The only thing to send back is the number of lines below that hold the string "spaces".

▸ EXCERPTED RECORDS:
-------

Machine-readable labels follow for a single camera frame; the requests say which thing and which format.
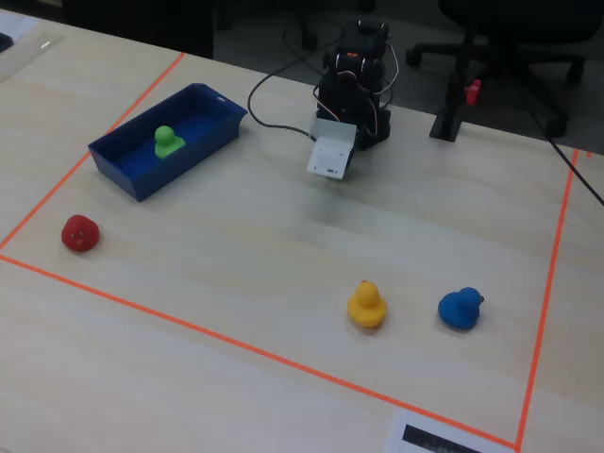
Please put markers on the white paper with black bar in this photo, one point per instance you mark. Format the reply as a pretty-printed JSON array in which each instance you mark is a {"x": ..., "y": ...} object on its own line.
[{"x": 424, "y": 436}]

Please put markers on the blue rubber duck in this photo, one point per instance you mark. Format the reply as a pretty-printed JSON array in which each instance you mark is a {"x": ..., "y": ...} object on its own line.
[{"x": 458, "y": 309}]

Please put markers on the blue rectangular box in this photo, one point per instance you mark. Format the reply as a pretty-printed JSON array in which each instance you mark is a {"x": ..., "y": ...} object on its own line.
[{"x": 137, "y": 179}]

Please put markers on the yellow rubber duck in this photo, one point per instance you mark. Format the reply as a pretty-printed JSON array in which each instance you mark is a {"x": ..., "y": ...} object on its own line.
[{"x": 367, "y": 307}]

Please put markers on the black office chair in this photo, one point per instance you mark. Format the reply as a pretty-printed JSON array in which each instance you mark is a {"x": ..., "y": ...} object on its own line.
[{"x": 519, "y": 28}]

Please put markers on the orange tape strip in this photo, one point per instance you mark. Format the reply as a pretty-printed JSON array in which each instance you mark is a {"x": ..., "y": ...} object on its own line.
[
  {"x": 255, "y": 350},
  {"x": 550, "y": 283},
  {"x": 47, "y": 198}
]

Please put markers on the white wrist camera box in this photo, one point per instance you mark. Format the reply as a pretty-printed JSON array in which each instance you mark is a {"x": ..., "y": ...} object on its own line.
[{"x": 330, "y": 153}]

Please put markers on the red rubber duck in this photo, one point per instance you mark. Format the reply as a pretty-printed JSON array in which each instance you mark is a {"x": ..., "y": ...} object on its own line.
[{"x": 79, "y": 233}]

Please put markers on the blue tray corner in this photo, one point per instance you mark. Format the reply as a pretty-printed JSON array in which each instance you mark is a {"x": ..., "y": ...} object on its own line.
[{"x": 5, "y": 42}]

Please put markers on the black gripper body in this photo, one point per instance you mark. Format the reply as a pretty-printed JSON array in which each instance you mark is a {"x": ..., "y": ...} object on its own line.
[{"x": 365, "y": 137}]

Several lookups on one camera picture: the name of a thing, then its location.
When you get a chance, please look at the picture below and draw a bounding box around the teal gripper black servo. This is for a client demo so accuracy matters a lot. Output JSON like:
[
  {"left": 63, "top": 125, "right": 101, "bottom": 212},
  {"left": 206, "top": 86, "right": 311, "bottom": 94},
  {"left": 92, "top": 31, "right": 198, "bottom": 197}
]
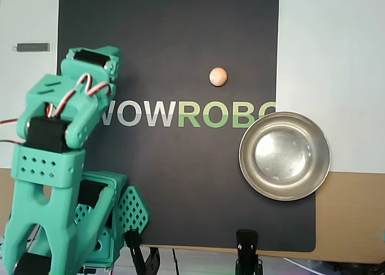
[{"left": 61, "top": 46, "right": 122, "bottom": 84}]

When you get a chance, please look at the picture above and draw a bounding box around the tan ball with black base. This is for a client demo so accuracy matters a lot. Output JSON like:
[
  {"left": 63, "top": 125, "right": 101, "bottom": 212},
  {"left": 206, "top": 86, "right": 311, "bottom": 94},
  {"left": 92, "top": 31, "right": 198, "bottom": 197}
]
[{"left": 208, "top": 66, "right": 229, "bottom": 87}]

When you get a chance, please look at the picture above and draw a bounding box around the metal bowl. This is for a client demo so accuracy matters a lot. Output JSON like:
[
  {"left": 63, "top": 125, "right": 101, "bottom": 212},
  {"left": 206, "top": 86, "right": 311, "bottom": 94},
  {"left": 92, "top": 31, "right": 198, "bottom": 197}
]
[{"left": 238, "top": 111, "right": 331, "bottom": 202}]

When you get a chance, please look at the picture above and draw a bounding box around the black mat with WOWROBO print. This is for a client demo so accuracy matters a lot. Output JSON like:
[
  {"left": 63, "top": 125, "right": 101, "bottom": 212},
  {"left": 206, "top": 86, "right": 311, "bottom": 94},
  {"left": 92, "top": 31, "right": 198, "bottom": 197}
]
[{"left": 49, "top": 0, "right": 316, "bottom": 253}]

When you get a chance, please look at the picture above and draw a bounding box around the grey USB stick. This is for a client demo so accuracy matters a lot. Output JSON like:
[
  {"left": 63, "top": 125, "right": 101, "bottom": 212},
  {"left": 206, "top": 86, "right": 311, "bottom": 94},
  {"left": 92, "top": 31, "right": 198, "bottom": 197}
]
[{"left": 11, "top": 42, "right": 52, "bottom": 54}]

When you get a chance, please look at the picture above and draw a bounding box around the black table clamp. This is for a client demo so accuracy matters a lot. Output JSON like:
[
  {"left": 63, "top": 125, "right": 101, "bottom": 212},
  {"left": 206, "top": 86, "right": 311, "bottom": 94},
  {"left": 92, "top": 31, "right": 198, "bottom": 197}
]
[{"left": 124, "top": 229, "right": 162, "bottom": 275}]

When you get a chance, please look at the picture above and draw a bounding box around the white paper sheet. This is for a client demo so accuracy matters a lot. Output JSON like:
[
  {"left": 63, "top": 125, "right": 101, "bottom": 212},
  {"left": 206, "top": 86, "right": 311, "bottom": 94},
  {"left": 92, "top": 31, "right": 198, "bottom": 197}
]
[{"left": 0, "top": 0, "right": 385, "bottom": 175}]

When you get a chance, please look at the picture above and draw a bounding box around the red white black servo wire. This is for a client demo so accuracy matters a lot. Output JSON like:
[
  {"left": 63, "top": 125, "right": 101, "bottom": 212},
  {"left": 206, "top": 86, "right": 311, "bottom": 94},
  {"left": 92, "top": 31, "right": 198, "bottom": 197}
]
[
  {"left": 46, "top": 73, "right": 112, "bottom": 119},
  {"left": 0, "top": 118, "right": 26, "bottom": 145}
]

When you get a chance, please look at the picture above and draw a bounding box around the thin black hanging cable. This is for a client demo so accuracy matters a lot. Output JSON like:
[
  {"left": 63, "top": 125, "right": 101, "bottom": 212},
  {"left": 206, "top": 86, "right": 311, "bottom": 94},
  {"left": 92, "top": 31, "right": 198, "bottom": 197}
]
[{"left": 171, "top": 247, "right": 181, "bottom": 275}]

-------

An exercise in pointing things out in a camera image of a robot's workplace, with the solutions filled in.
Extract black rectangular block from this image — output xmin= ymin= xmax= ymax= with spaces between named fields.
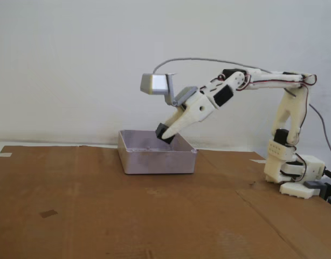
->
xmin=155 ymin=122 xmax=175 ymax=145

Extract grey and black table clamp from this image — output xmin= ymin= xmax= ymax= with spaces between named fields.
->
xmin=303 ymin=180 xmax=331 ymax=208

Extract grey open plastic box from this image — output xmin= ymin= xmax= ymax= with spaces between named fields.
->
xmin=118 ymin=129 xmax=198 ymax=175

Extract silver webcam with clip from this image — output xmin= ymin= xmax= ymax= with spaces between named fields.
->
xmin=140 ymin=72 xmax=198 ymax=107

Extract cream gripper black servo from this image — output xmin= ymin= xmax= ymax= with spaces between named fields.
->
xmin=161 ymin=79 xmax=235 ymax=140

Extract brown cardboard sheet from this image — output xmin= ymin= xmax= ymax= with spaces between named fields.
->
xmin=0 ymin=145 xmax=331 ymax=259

-------

▸ ANSWER AREA:
6